The researchers came to their conclusion by examining the mode of transmission of Dpp protein and Hedgehog protein in a region of the Drosophila wing that is subdivided into two equal regions, the anterior (A) and posterior (P) compartments, which bisect the wing region.
They focused on the line of cells running down the center of the wing disc that is responsible for organizing and emitting Dpp, and they tried to determine how the signal moves to its destination in far-flung cells of the wing.
They did so using a new technology that involves using a green fluorescent protein as a tracer. "When we lit up cells far away from the Dpp-expressing swath of cells using this new technology, we could see they had these tiny little extension that appear to connect," said Kornberg.

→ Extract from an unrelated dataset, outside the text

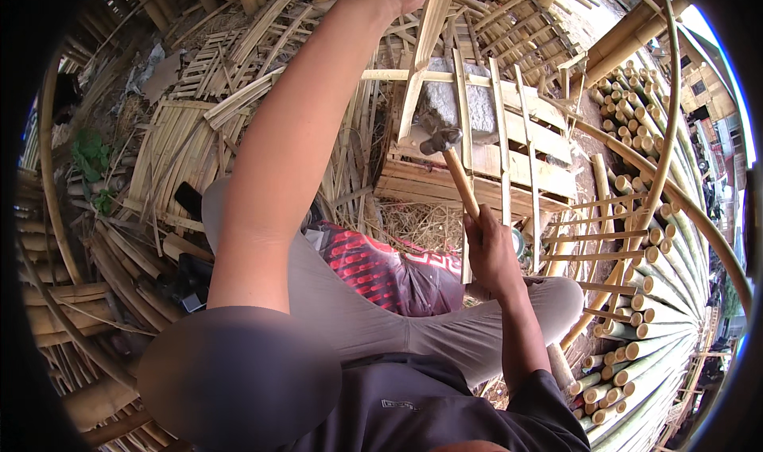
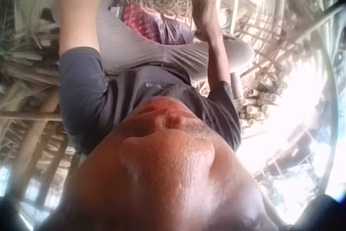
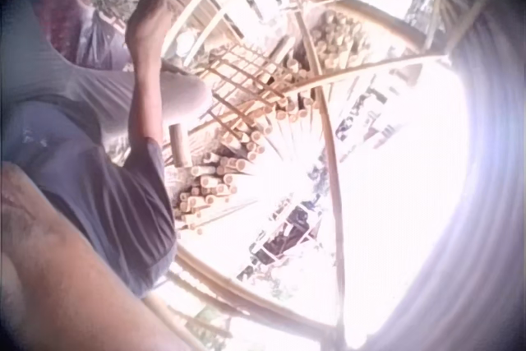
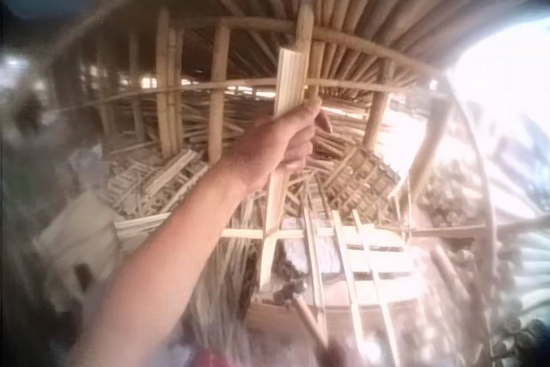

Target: The person shaves a piece of bamboo using a large blade, repeatedly scraping it to thin the wood while holding it in their hand.

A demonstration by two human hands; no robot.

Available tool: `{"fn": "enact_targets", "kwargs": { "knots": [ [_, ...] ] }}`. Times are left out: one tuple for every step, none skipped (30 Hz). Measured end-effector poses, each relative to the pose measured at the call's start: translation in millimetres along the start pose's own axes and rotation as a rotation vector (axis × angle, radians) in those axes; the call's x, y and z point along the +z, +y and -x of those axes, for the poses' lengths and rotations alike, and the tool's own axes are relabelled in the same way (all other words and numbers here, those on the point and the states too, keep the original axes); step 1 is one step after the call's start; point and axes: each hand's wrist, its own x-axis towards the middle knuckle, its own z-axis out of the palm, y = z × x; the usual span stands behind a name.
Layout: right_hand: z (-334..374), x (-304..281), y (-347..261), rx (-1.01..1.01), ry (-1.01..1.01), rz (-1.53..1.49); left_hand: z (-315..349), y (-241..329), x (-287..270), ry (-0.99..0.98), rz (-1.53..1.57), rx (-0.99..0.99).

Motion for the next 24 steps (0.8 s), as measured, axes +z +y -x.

These cytoplasmic extensions reached to the central portion of the disc, and were polarized towards it, suggesting that they traffic the Dpp signal. "These features suggest that the cytonemes in this region of the wing link outlying cells to the disc centers, allowing cells of the A/P signaling center to directly contact more distant cells," said Ramirez-Webber.
Now, to determine if cytonemes actually function as the conduits for the chemical signals, the researchers are developing systems in which two cells communicate with each other - one sending signals, one receiving - and restricting the mode of communication to cytonemes. If they can determine that the cells communicate via these processes, they will have established the cytoneme's function.
"If the finding bears out," said Kornberg, "it could cause people to rethink how they think these molecules move, and how cells communicate with one another. This would represent an entirely different way of looking at it." The UCSF study was funded by the National Institutes of Health and the Merck Genome Research Institute.